• **PROMPT**: With the pictures omitted, transcribe each line below exactly as it is.

▼▼▼

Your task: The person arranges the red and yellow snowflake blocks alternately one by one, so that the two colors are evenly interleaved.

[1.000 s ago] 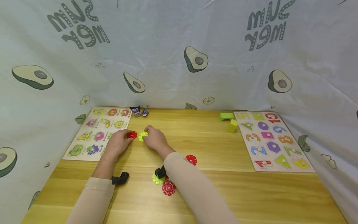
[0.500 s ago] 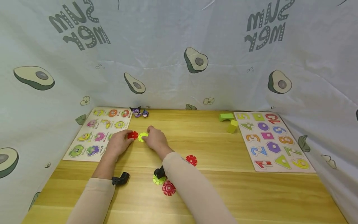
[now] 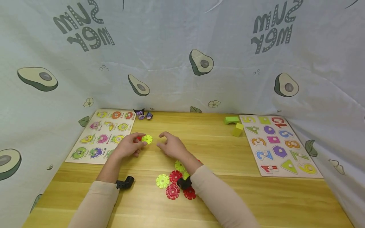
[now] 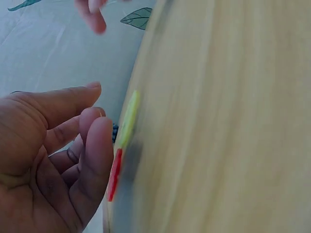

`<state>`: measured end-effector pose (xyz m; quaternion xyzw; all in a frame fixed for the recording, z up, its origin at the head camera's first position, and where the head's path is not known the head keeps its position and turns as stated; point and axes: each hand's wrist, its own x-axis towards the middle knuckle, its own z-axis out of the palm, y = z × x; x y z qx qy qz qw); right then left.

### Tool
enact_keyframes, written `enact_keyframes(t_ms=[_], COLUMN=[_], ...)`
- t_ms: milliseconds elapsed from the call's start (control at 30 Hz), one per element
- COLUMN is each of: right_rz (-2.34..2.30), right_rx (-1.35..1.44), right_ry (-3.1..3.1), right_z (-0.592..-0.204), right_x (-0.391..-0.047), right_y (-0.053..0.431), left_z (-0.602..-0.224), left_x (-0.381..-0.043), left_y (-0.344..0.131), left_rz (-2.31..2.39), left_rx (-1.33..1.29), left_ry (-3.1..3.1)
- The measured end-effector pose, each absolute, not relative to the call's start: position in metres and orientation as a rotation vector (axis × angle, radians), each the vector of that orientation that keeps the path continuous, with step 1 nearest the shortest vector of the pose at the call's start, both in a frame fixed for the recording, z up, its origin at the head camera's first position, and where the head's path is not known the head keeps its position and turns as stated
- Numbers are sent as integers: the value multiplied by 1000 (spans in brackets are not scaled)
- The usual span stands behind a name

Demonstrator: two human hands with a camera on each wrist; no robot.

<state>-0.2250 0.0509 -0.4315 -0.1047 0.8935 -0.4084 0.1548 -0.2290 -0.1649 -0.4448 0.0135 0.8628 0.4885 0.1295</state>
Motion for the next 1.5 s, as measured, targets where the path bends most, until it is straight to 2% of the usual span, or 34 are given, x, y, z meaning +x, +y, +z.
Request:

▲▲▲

• **FINAL ANSWER**:
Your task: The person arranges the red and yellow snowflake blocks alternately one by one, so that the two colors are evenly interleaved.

[1.000 s ago] 
[0.500 s ago] 
[now] 
[now] 

`<state>`: measured end-effector pose (xyz m; quaternion xyzw; all in a frame fixed for the recording, z up, its origin at the head camera's first position, and where the head's path is not known the head keeps its position and turns as stated; point and axes: each hand's wrist, its own x-axis towards the middle knuckle, its own z-axis out of the palm, y = z × x; x y z qx qy qz qw); right then left.

### Tool
enact_keyframes, written `enact_keyframes(t_ms=[_], COLUMN=[_], ...)`
- t_ms: milliseconds elapsed from the call's start (control at 30 Hz), one per element
- COLUMN is each of: right_rz (-2.34..2.30), right_rx (-1.35..1.44), right_ry (-3.1..3.1), right_z (-0.592..-0.204), right_x (-0.391..-0.047), right_y (-0.053..0.431), left_z (-0.602..-0.224), left_x (-0.381..-0.043), left_y (-0.344..0.131), left_rz (-2.31..2.39), left_rx (-1.33..1.29), left_ry (-3.1..3.1)
- The measured end-effector pose, each absolute, not relative to the call's start: position in metres and orientation as a rotation vector (axis × angle, radians), each the vector of that orientation that keeps the path continuous, with step 1 nearest the shortest vector of the pose at the call's start, both in a frame fixed for the recording, z up, its origin at the head camera's first position, and where the head's path is not known the head keeps its position and turns as stated
- Numbers are sent as integers: the value multiplied by 1000 (spans in brackets are not scaled)
- The usual span stands behind a name

Demonstrator: two human hands with a camera on each wrist; no robot.

<state>-0.2250 0.0509 -0.4315 -0.1047 0.8935 -0.4084 0.1548 -0.2290 -0.1649 -0.4448 0.0135 0.8628 0.4885 0.1295</state>
Motion for the next 1.5 s, as measured, targets where the path bends most, until it is straight to 2% of the usual span, or 34 are given, x, y, z meaning +x, +y, +z.
Request:

That's the full output for the exercise.